Zakaz dokarmiania nie jest wymysłem – ma swoje uzasadnienie w trosce o zdrowie i bezpieczeństwo zwierząt. Każdy gatunek ma ściśle określoną dietę, opracowaną przez specjalistów. Nawet pozornie zdrowe jedzenie, jak liść sałaty czy marchewka, może zaszkodzić mieszkańcom ogrodu zoologicznego. Dokarmianie może prowadzić do poważnych problemów zdrowotnych, a w skrajnych przypadkach nawet do śmierci zwierząt. Co więcej, takie zachowanie może wywołać konflikty w grupie zwierząt, ponieważ w stadzie obowiązuje hierarchia, a niektóre osobniki mogą zostać poszkodowane, gdy ktoś ingeruje w naturalny porządek karmienia.
Pracownicy wrocławskiego zoo podkreślają, że dokarmianie to nie tylko zagrożenie dla zwierząt, ale także dla ludzi. Niektóre gatunki mogą być niebezpieczne, zwłaszcza jeśli są prowokowane przez jedzenie spoza ich diety. Niestety, mimo licznych apeli i tabliczek z zakazami, wielu turystów lekceważy te zasady. Niedawno rozgłos zyskała sytuacja z poznańskiego zoo, gdzie ktoś rzucił zużytą pieluchę na wybieg dla mrówkojadów. Z kolei w Warszawie kobieta rzucała jabłka w nosorożce i słonie.
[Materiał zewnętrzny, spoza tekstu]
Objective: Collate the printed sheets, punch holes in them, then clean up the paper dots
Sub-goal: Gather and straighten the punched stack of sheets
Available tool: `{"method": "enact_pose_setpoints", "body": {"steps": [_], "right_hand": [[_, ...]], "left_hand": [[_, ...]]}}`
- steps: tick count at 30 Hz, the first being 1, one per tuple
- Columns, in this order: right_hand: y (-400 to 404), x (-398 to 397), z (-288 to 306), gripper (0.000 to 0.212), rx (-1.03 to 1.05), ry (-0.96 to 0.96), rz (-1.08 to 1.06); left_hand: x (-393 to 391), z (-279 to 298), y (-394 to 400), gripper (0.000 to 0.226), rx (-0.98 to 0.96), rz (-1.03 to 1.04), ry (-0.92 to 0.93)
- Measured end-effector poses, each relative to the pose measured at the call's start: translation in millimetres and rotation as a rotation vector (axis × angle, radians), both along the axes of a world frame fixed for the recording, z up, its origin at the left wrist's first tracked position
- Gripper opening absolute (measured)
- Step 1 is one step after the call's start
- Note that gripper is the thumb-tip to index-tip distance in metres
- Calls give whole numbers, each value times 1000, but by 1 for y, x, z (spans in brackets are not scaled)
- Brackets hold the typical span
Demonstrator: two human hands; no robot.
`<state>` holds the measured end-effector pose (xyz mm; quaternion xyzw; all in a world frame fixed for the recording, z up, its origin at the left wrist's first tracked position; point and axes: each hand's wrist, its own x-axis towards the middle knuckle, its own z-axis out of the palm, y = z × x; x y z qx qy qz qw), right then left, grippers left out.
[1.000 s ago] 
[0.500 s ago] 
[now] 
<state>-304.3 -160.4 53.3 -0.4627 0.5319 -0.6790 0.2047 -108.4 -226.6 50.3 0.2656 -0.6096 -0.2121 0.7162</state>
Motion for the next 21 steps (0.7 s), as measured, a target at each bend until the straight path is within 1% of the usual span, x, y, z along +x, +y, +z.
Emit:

Dokarmianie zwierząt w zoo to problem, który powraca jak bumerang. Wrocławskie zoo znalazło oryginalny sposób, by przypomnieć o zakazie i jego przyczynach – humorystyczne wideo z gangiem, który „ma swoje sposoby”, skutecznie zwraca uwagę na powagę sytuacji. To nie tylko kwestia przestrzegania zasad, ale przede wszystkim troski o zdrowie i życie zwierząt oraz bezpieczeństwo odwiedzających. Każdy, kto zauważy nieodpowiednie zachowanie, powinien reagować, ale w bezpieczny sposób, informując pracowników zoo. W ten sposób wszyscy możemy przyczynić się do lepszego funkcjonowania ogrodów zoologicznych i ochrony ich mieszkańców.